# Work item
Write out each entry below exactly. Do not include the images.

Dataset records
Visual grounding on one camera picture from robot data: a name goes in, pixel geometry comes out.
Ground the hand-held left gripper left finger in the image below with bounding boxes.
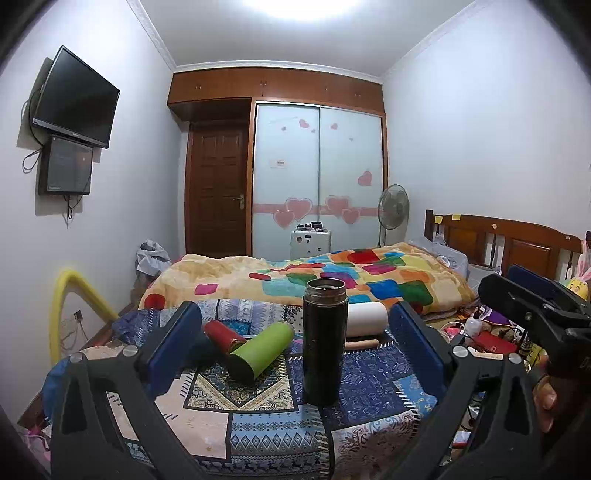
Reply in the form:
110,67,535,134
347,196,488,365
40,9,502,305
50,301,241,480

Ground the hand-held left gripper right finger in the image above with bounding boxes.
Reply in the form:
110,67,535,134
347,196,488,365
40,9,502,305
376,302,561,480

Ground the blue patchwork blanket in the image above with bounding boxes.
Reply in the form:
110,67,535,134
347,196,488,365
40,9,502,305
44,298,462,480

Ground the red cup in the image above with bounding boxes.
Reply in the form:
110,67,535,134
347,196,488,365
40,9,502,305
204,320,247,356

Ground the red flat box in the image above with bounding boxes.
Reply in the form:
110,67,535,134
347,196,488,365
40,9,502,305
471,330,507,357

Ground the white cup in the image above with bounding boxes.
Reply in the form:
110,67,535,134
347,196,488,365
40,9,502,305
346,302,389,337

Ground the colourful patterned quilt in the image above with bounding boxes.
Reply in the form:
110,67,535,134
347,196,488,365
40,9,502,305
139,242,478,320

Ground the white box appliance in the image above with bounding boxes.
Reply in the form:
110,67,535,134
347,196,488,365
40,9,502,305
290,222,332,260

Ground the black thermos cup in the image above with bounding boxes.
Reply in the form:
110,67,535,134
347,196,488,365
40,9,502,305
302,278,350,407

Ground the wooden wardrobe with sliding doors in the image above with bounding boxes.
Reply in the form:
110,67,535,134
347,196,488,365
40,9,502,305
167,68,387,262

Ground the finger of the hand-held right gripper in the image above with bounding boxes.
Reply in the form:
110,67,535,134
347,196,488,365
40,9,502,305
507,264,591,320
478,274,578,354

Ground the wooden bed headboard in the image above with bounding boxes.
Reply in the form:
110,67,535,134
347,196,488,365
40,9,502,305
425,209,583,283

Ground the yellow foam tube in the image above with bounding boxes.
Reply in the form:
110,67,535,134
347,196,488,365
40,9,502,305
50,270,122,366

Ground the brown wooden door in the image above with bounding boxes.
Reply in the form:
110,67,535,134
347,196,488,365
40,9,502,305
185,121,252,259

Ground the white pillow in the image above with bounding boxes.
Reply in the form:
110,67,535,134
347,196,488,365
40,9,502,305
410,236,471,274

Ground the standing electric fan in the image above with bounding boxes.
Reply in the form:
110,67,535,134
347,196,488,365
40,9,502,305
378,184,411,247

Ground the person's right hand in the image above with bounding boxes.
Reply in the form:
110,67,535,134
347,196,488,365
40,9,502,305
532,374,561,435

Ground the black wall television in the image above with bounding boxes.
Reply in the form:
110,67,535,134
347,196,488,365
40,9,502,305
30,45,121,149

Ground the green cup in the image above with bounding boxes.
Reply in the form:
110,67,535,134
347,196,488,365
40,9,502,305
228,322,295,384

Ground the pile of grey clothes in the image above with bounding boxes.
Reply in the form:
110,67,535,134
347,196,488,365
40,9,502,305
135,240,172,278

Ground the small black wall monitor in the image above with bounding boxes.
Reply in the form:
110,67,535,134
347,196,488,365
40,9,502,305
38,135,93,196

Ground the yellow bunny plush toy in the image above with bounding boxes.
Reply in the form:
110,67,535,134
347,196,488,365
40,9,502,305
561,240,591,302

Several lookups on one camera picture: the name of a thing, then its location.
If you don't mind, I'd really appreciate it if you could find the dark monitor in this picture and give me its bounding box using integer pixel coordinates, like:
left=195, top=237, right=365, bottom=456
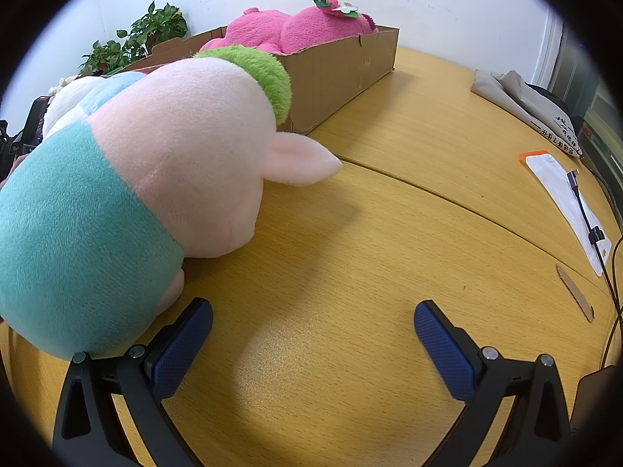
left=581, top=107, right=623, bottom=195

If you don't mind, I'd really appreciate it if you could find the magenta plush toy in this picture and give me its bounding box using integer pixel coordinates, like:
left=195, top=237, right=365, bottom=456
left=199, top=0, right=380, bottom=55

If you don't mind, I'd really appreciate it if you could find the small potted green plant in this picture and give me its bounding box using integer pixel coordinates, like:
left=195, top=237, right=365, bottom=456
left=78, top=40, right=128, bottom=77

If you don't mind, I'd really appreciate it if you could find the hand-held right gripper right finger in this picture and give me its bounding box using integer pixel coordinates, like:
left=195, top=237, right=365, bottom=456
left=414, top=300, right=572, bottom=467

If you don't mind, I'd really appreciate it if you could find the pink pig plush toy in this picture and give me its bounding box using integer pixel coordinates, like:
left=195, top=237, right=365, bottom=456
left=0, top=45, right=344, bottom=362

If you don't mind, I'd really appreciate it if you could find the black equipment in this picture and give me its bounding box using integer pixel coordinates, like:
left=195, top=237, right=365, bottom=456
left=0, top=96, right=52, bottom=181

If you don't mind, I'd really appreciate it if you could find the white plush toy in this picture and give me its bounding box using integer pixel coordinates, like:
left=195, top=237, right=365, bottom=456
left=43, top=75, right=113, bottom=139

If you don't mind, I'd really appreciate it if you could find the black cable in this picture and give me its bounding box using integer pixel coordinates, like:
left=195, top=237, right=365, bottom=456
left=567, top=169, right=623, bottom=368

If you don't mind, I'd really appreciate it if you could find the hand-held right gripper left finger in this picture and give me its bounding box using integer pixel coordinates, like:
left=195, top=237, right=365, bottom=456
left=53, top=297, right=213, bottom=467

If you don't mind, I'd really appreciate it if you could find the black device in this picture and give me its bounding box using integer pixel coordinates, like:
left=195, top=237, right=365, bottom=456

# Output for this exercise
Visual grounding on one camera picture from robot data: a name goes in, pixel geometry comes out.
Ground the hand-held left gripper left finger in the image below with bounding boxes.
Reply in the form:
110,67,535,134
347,196,488,365
40,9,502,305
50,301,241,480

Ground the hand-held left gripper right finger in the image above with bounding boxes.
Reply in the form:
110,67,535,134
347,196,488,365
40,9,502,305
376,302,561,480

Ground the blue patchwork blanket in the image above with bounding boxes.
Reply in the form:
110,67,535,134
347,196,488,365
40,9,502,305
44,298,462,480

Ground the red cup in the image above with bounding boxes.
Reply in the form:
110,67,535,134
347,196,488,365
40,9,502,305
204,320,247,356

Ground the red flat box in the image above with bounding boxes.
Reply in the form:
110,67,535,134
347,196,488,365
40,9,502,305
471,330,507,357

Ground the white cup in the image above with bounding boxes.
Reply in the form:
110,67,535,134
347,196,488,365
40,9,502,305
346,302,389,337

Ground the colourful patterned quilt in the image above with bounding boxes.
Reply in the form:
110,67,535,134
347,196,488,365
40,9,502,305
139,242,478,320

Ground the white box appliance in the image above with bounding boxes.
Reply in the form:
110,67,535,134
347,196,488,365
40,9,502,305
290,222,332,260

Ground the black thermos cup in the image above with bounding boxes.
Reply in the form:
110,67,535,134
347,196,488,365
40,9,502,305
302,278,350,407

Ground the wooden wardrobe with sliding doors in the image above with bounding boxes.
Reply in the form:
110,67,535,134
347,196,488,365
40,9,502,305
167,68,387,262

Ground the finger of the hand-held right gripper in the image above with bounding boxes.
Reply in the form:
110,67,535,134
347,196,488,365
40,9,502,305
507,264,591,320
478,274,578,354

Ground the wooden bed headboard in the image above with bounding boxes.
Reply in the form:
110,67,535,134
347,196,488,365
40,9,502,305
425,209,583,283

Ground the yellow foam tube in the image above with bounding boxes.
Reply in the form:
110,67,535,134
347,196,488,365
40,9,502,305
50,270,122,366

Ground the brown wooden door in the image above with bounding boxes.
Reply in the form:
110,67,535,134
347,196,488,365
40,9,502,305
185,121,252,259

Ground the white pillow in the image above with bounding boxes.
Reply in the form:
110,67,535,134
347,196,488,365
40,9,502,305
410,236,471,274

Ground the standing electric fan in the image above with bounding boxes.
Reply in the form:
110,67,535,134
347,196,488,365
40,9,502,305
378,184,411,247

Ground the person's right hand in the image above with bounding boxes.
Reply in the form:
110,67,535,134
347,196,488,365
40,9,502,305
532,374,561,435

Ground the black wall television in the image above with bounding boxes.
Reply in the form:
110,67,535,134
347,196,488,365
40,9,502,305
30,45,121,149

Ground the green cup in the image above with bounding boxes.
Reply in the form:
110,67,535,134
347,196,488,365
40,9,502,305
228,322,295,384

Ground the pile of grey clothes in the image above with bounding boxes.
Reply in the form:
110,67,535,134
347,196,488,365
40,9,502,305
135,240,172,278

Ground the small black wall monitor in the image above with bounding boxes.
Reply in the form:
110,67,535,134
347,196,488,365
40,9,502,305
38,135,93,196

Ground the yellow bunny plush toy in the image above with bounding boxes.
Reply in the form:
110,67,535,134
347,196,488,365
40,9,502,305
561,240,591,302

Several lookups on one camera picture: the name of a thing, then its location.
If you don't mind, I'd really appreciate it if you could find the dark monitor in this picture and give me its bounding box using integer pixel coordinates, like:
left=195, top=237, right=365, bottom=456
left=581, top=107, right=623, bottom=195

If you don't mind, I'd really appreciate it if you could find the magenta plush toy in this picture and give me its bounding box using integer pixel coordinates, like:
left=195, top=237, right=365, bottom=456
left=199, top=0, right=380, bottom=55

If you don't mind, I'd really appreciate it if you could find the small potted green plant in this picture and give me its bounding box using integer pixel coordinates, like:
left=195, top=237, right=365, bottom=456
left=78, top=40, right=128, bottom=77

If you don't mind, I'd really appreciate it if you could find the hand-held right gripper right finger in this picture and give me its bounding box using integer pixel coordinates, like:
left=195, top=237, right=365, bottom=456
left=414, top=300, right=572, bottom=467

If you don't mind, I'd really appreciate it if you could find the pink pig plush toy in this picture and give me its bounding box using integer pixel coordinates, like:
left=195, top=237, right=365, bottom=456
left=0, top=45, right=344, bottom=362

If you don't mind, I'd really appreciate it if you could find the black equipment in this picture and give me its bounding box using integer pixel coordinates, like:
left=195, top=237, right=365, bottom=456
left=0, top=96, right=52, bottom=181

If you don't mind, I'd really appreciate it if you could find the white plush toy in this picture and give me its bounding box using integer pixel coordinates, like:
left=195, top=237, right=365, bottom=456
left=43, top=75, right=113, bottom=139

If you don't mind, I'd really appreciate it if you could find the black cable in this picture and give me its bounding box using integer pixel coordinates, like:
left=195, top=237, right=365, bottom=456
left=567, top=169, right=623, bottom=368

If you don't mind, I'd really appreciate it if you could find the hand-held right gripper left finger in this picture and give me its bounding box using integer pixel coordinates, like:
left=195, top=237, right=365, bottom=456
left=53, top=297, right=213, bottom=467

If you don't mind, I'd really appreciate it if you could find the black device in this picture and give me its bounding box using integer pixel coordinates, like:
left=195, top=237, right=365, bottom=456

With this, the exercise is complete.